Prompt: Filter the data for "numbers" and copy matching lines.

=== Section Start ===

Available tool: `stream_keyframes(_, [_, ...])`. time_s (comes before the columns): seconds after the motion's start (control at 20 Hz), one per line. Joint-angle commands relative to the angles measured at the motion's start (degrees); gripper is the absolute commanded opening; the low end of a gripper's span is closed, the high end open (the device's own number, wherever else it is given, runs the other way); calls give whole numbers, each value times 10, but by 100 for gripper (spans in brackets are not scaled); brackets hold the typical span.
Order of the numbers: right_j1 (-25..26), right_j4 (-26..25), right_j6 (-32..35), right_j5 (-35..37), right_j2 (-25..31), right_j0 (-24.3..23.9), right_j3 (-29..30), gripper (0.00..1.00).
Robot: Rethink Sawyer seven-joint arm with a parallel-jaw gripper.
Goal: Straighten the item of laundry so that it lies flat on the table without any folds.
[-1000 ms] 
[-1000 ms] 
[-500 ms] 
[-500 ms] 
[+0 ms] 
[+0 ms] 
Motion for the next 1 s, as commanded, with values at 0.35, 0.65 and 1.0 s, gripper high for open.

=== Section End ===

Exercise result:
Available tool: `stream_keyframes(_, [_, ...])`. time_s (comes before the columns): seconds after the motion's start (control at 20 Hz), one per line. Joint-angle commands relative to the angles measured at the motion's start (degrees); gripper is the absolute commanded opening; the low end of a gripper's span is closed, the high end open (the device's own number, wherever else it is given, runs the other way); calls give whole numbers, each value times 10, but by 100 for gripper (spans in brackets are not scaled); brackets hold the typical span.
Order of the numbers: right_j1 (-25..26), right_j4 (-26..25), right_j6 (-32..35), right_j5 (-35..37), right_j2 (-25..31), right_j0 (-24.3..23.9), right_j3 (-29..30), gripper (0.00..1.00).

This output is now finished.